> _Problem to work on_
Every line from the first record below down to the line that includes "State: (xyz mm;" must be reproduced exactly; the pictures are not.

> _Extracted data entries_
>>
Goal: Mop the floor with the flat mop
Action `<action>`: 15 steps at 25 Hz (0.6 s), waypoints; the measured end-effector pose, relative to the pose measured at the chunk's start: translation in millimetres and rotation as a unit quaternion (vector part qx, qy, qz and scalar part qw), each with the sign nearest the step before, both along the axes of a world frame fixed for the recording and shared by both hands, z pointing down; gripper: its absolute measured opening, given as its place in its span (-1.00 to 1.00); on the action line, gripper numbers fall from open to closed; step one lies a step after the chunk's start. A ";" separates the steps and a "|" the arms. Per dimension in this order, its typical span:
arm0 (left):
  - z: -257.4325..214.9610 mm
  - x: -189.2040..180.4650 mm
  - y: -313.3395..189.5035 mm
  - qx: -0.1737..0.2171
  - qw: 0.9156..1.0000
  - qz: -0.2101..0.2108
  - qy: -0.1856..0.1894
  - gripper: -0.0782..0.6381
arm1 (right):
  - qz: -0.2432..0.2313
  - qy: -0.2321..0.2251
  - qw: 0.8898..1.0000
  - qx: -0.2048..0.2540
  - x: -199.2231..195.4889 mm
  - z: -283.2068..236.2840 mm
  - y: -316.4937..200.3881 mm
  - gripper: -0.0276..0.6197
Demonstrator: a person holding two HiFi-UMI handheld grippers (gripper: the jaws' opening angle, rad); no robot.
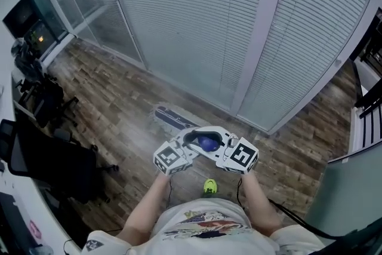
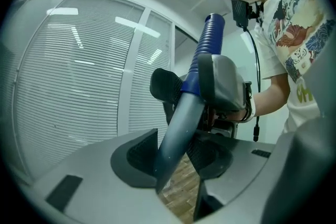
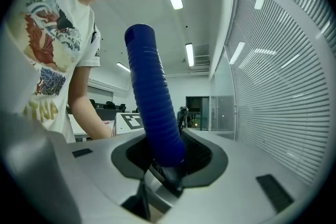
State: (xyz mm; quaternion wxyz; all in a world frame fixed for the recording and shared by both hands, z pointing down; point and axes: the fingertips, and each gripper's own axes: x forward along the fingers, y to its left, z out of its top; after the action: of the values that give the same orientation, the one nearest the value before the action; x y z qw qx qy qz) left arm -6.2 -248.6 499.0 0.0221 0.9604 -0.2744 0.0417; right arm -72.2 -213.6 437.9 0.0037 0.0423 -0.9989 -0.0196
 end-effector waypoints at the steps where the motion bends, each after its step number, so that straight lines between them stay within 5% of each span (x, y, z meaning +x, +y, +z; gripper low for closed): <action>1: 4.1 -4.5 12.6 -0.006 1.000 -0.001 -0.001 -0.39 | -0.002 0.005 1.000 -0.001 -4.8 4.5 13.4 -0.51; 15: 55.5 -25.6 191.9 -0.068 0.997 0.005 -0.028 -0.26 | 0.010 0.071 0.997 -0.003 -32.8 65.8 197.4 -0.45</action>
State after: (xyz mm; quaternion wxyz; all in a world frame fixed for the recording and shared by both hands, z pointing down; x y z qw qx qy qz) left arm -31.8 -56.7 554.5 0.0796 0.9564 -0.2671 0.0877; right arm -105.1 -16.2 503.7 0.0747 0.0510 -0.9957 -0.0195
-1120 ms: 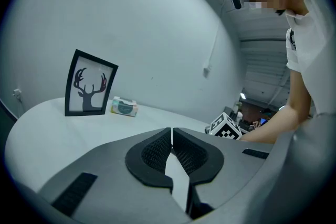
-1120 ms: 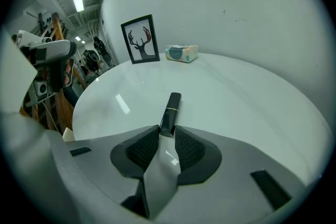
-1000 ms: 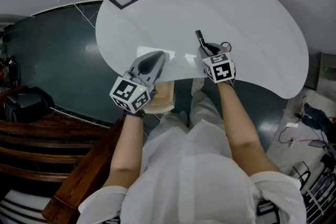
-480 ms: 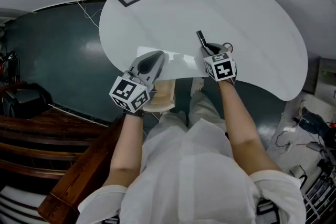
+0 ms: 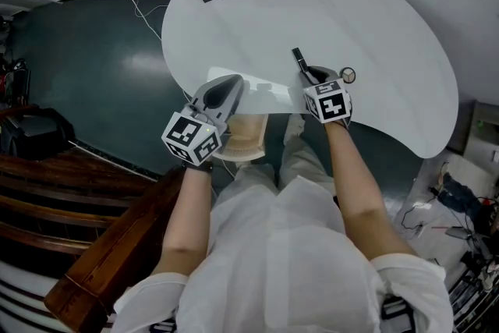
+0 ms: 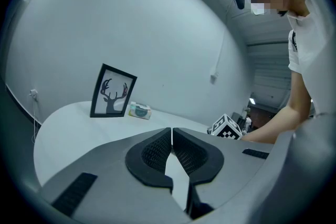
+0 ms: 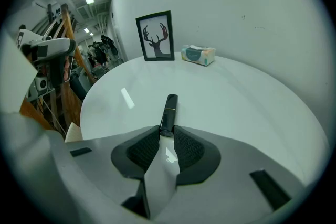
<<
> _Answer area_
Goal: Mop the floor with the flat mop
Action `<action>`: 15 steps at 25 Hz (0.6 s), waypoints; the measured end-effector pose, relative to the pose measured at the chunk's start: translation in millimetres and rotation as a unit quaternion (vector part qx, qy, qz and scalar part qw), each with the sign nearest the step before, both along the axes of a world frame fixed for the recording and shared by both hands, z pointing down; gripper: its absolute measured opening, given as its place in its span (-1.00 to 1.00); on the action line, gripper numbers fall from open to closed; step one lies a step after the chunk's start. A ";" separates the steps and a "|" the arms. Per dimension in this order, its typical span:
arm0 (left):
  - z: -257.4325..214.9610 mm
  - x: -189.2040..180.4650 mm
  - y: -313.3395..189.5035 mm
  - qx: -0.1737..0.2171
  - qw: 0.9156..1.0000
  - qz: -0.2101..0.2108
  - qy: -0.1856..0.1894
  - gripper: -0.0782..0.6381
arm1 (right):
  - qz: -0.2432..0.2313
  - qy: -0.2321..0.2251
  - qw: 0.8898..1.0000
  - qx: -0.2048..0.2540
  - x: -199.2231..195.4889 mm
  - z: -283.2068..236.2840 mm
  - y: -316.4937..200.3881 mm
  - gripper: -0.0276..0.6197
Demonstrator: a person holding two HiFi-UMI handheld grippers (gripper: the jaws' opening angle, rad); no robot.
State: (xyz mm; quaternion wxyz; all in a world frame fixed for the recording and shared by both hands, z pointing down; point and axes: the fingertips, and each gripper's own axes: x forward along the fingers, y to its left, z out of its top; after the action: of the values that give the same orientation, the one nearest the value before the action; x y z qw qx qy qz) left arm -6.2 -248.6 499.0 0.0221 0.9604 -0.2744 0.0417; right arm -72.2 -213.6 437.9 0.0037 0.0423 -0.9989 -0.0196

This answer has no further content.